Member of the Iowa House of Representatives from the 74th district
- In office January 13, 1947 – January 7, 1951

Personal details
- Born: July 24, 1888 Morgan Township, Franklin County, Iowa, U.S.
- Died: December 7, 1962 (aged 74) Mason City, Iowa, U.S.
- Party: Republican
- Spouse: Mabel Brinton ​(m. 1914)​
- Children: 2
- Education: Drake University (BS) University of Iowa (MA)
- Occupation: Politician, educator

Military service
- Allegiance: United States
- Branch/service: United States Navy
- Battles/wars: World War II

= Arthur E. Rankin =

American teacher and politician (1888–1962)

Arthur E. Rankin (July 24, 1888 - December 7, 1962) was an American teacher and politician.

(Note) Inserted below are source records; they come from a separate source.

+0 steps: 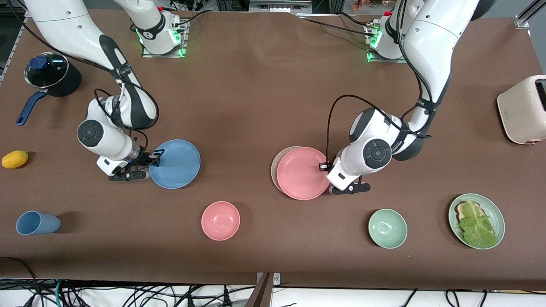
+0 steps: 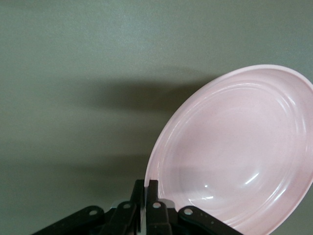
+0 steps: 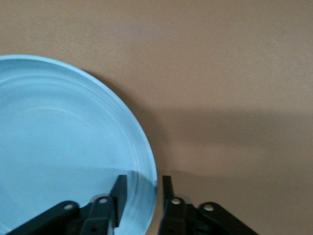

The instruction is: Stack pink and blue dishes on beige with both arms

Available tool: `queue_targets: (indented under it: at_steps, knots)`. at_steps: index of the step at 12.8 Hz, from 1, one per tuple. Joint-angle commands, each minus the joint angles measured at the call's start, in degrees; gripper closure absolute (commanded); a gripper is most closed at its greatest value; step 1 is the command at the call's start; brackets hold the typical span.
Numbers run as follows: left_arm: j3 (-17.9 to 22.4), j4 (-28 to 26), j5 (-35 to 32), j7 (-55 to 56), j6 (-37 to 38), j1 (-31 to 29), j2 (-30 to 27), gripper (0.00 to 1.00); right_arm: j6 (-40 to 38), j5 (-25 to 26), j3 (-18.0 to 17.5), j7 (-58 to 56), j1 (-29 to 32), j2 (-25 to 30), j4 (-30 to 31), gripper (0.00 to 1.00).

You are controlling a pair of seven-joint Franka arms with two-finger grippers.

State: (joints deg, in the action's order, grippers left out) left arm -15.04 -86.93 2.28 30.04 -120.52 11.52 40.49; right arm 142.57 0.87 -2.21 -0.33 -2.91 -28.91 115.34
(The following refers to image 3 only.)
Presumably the blue shallow bowl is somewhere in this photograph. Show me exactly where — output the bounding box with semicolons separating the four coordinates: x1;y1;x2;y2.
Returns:
0;54;157;235

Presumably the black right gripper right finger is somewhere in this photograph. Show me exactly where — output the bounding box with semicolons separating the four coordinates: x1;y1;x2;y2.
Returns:
157;175;260;235

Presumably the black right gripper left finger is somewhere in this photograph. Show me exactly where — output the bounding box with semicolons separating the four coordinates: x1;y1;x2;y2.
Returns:
4;174;128;235

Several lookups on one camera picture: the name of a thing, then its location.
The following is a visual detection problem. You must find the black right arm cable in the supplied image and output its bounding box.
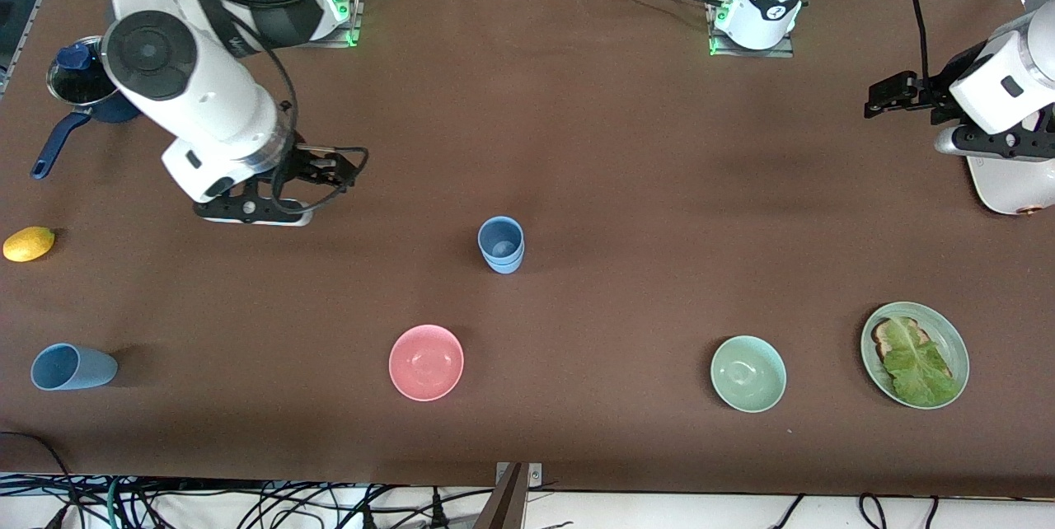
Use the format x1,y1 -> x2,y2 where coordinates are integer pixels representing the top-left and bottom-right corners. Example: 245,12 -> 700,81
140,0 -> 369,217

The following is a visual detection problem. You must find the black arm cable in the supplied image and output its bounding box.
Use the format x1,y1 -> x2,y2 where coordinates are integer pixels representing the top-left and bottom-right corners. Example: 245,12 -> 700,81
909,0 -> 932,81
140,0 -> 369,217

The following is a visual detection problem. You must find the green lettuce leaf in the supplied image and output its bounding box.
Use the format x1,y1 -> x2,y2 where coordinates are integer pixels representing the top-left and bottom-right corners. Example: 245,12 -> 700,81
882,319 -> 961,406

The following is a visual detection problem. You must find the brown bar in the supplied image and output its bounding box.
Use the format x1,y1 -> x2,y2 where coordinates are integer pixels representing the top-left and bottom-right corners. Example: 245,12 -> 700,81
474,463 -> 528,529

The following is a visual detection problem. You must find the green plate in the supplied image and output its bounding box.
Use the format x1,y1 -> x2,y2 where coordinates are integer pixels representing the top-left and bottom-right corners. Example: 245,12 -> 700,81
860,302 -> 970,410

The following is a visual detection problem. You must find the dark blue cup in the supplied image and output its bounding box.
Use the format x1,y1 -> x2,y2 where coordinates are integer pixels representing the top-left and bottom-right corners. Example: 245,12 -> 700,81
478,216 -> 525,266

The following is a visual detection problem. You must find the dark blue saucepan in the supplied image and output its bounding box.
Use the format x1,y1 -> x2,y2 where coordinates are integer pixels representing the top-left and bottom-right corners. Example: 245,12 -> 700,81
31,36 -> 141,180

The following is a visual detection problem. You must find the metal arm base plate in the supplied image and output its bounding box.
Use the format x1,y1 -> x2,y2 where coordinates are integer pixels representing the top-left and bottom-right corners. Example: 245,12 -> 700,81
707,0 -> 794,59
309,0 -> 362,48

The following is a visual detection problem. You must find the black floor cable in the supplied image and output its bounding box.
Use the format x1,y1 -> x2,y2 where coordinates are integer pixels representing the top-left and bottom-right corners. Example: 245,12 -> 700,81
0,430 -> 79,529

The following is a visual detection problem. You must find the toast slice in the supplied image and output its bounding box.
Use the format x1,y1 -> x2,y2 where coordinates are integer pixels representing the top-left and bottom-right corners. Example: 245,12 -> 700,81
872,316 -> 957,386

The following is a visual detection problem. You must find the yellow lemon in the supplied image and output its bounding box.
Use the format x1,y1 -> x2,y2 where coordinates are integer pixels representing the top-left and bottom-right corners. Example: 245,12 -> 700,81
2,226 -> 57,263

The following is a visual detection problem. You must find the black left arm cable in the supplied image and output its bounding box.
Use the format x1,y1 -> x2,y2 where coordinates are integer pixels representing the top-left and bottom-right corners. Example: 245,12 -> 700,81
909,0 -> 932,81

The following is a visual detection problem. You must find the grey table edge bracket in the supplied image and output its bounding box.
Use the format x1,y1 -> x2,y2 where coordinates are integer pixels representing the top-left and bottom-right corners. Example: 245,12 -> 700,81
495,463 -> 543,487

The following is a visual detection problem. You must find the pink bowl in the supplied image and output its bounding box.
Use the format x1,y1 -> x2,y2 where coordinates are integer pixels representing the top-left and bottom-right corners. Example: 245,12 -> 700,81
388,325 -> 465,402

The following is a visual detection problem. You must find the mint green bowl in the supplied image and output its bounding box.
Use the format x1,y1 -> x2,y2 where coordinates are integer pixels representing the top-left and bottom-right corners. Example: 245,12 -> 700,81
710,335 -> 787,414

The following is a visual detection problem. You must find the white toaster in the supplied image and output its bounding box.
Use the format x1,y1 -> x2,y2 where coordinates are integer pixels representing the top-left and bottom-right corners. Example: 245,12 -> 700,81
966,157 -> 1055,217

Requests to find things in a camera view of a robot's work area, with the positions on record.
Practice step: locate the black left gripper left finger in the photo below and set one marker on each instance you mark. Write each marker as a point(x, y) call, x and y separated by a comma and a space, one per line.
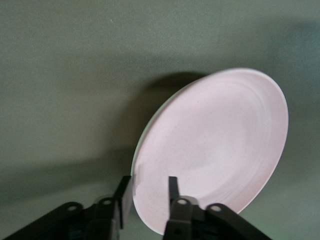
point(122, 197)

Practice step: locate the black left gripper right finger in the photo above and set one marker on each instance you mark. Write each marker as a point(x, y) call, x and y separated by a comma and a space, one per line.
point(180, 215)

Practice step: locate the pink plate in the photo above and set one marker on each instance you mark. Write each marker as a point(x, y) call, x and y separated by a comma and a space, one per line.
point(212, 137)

Born near Dows, Iowa, in Morgan Township, Franklin County, Iowa, Rankin graduated from Dows High School. He served in the United States Navy during World War I. Rankin received his bachelor's degree from Drake University in 1914 and his master's degree from the University of Iowa in 1931. Rankin taught in rural schools and was principal and superintendent of schools. From 1947 to 1951, Rankin served in the Iowa House of Representatives and was a Republican. From 1958 to 1962, Rankin served on the Hampton, Iowa City Council. He then served as mayor of Hampton until his death. Rankin died in a hospital in Mason City, Iowa, after a short illness.